*Task brief*. What this exercise requires is a verbatim reproduction of the data below.

*Raw data*.

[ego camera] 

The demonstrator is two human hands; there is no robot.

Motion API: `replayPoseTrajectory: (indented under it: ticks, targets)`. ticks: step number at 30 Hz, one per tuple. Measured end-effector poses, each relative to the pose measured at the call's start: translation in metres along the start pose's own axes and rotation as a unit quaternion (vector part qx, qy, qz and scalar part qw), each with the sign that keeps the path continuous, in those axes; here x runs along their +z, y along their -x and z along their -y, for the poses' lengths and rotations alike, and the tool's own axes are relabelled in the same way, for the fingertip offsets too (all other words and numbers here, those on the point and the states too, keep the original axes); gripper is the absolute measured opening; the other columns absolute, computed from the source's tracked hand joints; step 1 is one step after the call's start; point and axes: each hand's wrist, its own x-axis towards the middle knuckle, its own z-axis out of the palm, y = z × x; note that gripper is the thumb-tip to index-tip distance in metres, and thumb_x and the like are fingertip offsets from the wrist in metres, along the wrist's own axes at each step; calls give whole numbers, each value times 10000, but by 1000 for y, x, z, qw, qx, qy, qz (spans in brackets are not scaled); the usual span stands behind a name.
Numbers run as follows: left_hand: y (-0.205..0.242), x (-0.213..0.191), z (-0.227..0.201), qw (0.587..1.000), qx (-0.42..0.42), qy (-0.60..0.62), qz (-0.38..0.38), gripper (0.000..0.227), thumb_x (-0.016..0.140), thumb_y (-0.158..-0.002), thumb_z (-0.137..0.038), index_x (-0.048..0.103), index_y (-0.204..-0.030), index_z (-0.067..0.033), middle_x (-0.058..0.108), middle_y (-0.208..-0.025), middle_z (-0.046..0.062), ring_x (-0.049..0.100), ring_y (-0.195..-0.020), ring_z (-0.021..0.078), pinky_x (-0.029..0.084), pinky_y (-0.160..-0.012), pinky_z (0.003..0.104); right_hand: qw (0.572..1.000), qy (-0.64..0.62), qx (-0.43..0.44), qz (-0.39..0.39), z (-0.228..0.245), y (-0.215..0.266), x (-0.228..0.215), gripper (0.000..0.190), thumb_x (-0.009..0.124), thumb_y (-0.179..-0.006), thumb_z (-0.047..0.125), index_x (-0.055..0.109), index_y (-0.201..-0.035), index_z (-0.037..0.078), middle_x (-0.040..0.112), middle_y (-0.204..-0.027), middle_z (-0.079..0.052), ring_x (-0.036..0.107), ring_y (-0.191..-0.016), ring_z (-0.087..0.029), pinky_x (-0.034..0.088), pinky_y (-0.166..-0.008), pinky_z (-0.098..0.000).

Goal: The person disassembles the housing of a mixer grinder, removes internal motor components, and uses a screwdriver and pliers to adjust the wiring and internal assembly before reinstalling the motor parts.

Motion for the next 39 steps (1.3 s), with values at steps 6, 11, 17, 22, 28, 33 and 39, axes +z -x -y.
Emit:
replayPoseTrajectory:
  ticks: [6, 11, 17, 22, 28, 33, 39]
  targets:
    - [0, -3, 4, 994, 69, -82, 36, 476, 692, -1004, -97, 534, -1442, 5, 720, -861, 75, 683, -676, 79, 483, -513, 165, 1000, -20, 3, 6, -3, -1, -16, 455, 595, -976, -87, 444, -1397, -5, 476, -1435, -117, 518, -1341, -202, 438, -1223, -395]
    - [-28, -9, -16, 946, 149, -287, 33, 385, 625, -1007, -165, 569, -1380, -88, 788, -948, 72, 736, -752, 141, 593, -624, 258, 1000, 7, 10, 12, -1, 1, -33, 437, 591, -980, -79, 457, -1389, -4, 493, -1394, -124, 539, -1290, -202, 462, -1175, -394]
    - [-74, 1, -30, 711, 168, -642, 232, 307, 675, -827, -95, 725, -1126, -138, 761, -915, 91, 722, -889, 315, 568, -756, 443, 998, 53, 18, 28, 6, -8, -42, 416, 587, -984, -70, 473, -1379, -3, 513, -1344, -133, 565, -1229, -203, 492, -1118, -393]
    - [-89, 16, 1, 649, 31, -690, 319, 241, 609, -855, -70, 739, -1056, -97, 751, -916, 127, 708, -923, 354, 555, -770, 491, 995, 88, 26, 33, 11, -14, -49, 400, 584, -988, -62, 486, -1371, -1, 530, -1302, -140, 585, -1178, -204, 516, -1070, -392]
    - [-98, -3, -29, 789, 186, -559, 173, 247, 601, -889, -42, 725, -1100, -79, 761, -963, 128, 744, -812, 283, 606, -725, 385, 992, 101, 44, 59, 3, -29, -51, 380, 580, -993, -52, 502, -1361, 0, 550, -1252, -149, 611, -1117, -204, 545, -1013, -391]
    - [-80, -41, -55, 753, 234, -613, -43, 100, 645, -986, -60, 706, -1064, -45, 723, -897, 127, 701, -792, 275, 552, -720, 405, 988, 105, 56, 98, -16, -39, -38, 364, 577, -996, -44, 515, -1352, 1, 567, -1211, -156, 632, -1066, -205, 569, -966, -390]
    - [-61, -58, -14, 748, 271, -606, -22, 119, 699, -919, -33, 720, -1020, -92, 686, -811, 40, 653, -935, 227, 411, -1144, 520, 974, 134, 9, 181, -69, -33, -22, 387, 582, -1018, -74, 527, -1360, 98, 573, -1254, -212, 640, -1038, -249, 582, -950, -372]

*Solution to this problem*.
[ego camera] 

The demonstrator is two human hands; there is no robot.

Motion API: `replayPoseTrajectory: (indented under it: ticks, targets)`. ticks: step number at 30 Hz, one per tuple. Measured end-effector poses, each relative to the pose measured at the call's start: translation in metres along the start pose's own axes and rotation as a unit quaternion (vector part qx, qy, qz and scalar part qw), each with the sign that keeps the path continuous, in those axes; here x runs along their +z, y along their -x and z along their -y, for the poses' lengths and rotations alike, and the tool's own axes are relabelled in the same way, for the fingertip offsets too (all other words and numbers here, those on the point and the states too, keep the original axes); gripper is the absolute measured opening; the other columns absolute, computed from the source's tracked hand joints; step 1 is one step after the call's start; point and axes: each hand's wrist, its own x-axis towards the middle knuckle, its own z-axis out of the palm, y = z × x; note that gripper is the thumb-tip to index-tip distance in metres, and thumb_x and the like are fingertip offsets from the wrist in metres, along the wrist's own axes at each step; calls give whole numbers, each value times 10000, but by 1000 for y, x, z, qw, qx, qy, qz (spans in brackets are not scaled); the usual span stands behind a name.
Numbers run as follows: left_hand: y (-0.205..0.242), x (-0.213..0.191), z (-0.227..0.201), qw (0.587..1.000), qx (-0.42..0.42), qy (-0.60..0.62), qz (-0.38..0.38), gripper (0.000..0.227), thumb_x (-0.016..0.140), thumb_y (-0.158..-0.002), thumb_z (-0.137..0.038), index_x (-0.048..0.103), index_y (-0.204..-0.030), index_z (-0.067..0.033), middle_x (-0.058..0.108), middle_y (-0.208..-0.025), middle_z (-0.046..0.062), ring_x (-0.049..0.100), ring_y (-0.195..-0.020), ring_z (-0.021..0.078), pinky_x (-0.029..0.084), pinky_y (-0.160..-0.012), pinky_z (0.003..0.104); right_hand: qw (0.572..1.000), qy (-0.64..0.62), qx (-0.43..0.44), qz (-0.39..0.39), z (-0.228..0.245), y (-0.215..0.266), x (-0.228..0.215), gripper (0.000..0.190), thumb_x (-0.009..0.124), thumb_y (-0.179..-0.006), thumb_z (-0.047..0.125), index_x (-0.055..0.109), index_y (-0.201..-0.035), index_z (-0.037..0.078), middle_x (-0.040..0.112), middle_y (-0.204..-0.027), middle_z (-0.079..0.052), ring_x (-0.036..0.107), ring_y (-0.191..-0.016), ring_z (-0.087..0.029), pinky_x (-0.034..0.088), pinky_y (-0.166..-0.008), pinky_z (-0.098..0.000).

Goal: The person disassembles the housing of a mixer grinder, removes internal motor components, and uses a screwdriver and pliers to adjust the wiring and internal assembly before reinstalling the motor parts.

Motion for the next 39 steps (1.3 s), with values at steps 6, 11, 17, 22, 28, 33 and 39, axes +z -x -y.
Emit:
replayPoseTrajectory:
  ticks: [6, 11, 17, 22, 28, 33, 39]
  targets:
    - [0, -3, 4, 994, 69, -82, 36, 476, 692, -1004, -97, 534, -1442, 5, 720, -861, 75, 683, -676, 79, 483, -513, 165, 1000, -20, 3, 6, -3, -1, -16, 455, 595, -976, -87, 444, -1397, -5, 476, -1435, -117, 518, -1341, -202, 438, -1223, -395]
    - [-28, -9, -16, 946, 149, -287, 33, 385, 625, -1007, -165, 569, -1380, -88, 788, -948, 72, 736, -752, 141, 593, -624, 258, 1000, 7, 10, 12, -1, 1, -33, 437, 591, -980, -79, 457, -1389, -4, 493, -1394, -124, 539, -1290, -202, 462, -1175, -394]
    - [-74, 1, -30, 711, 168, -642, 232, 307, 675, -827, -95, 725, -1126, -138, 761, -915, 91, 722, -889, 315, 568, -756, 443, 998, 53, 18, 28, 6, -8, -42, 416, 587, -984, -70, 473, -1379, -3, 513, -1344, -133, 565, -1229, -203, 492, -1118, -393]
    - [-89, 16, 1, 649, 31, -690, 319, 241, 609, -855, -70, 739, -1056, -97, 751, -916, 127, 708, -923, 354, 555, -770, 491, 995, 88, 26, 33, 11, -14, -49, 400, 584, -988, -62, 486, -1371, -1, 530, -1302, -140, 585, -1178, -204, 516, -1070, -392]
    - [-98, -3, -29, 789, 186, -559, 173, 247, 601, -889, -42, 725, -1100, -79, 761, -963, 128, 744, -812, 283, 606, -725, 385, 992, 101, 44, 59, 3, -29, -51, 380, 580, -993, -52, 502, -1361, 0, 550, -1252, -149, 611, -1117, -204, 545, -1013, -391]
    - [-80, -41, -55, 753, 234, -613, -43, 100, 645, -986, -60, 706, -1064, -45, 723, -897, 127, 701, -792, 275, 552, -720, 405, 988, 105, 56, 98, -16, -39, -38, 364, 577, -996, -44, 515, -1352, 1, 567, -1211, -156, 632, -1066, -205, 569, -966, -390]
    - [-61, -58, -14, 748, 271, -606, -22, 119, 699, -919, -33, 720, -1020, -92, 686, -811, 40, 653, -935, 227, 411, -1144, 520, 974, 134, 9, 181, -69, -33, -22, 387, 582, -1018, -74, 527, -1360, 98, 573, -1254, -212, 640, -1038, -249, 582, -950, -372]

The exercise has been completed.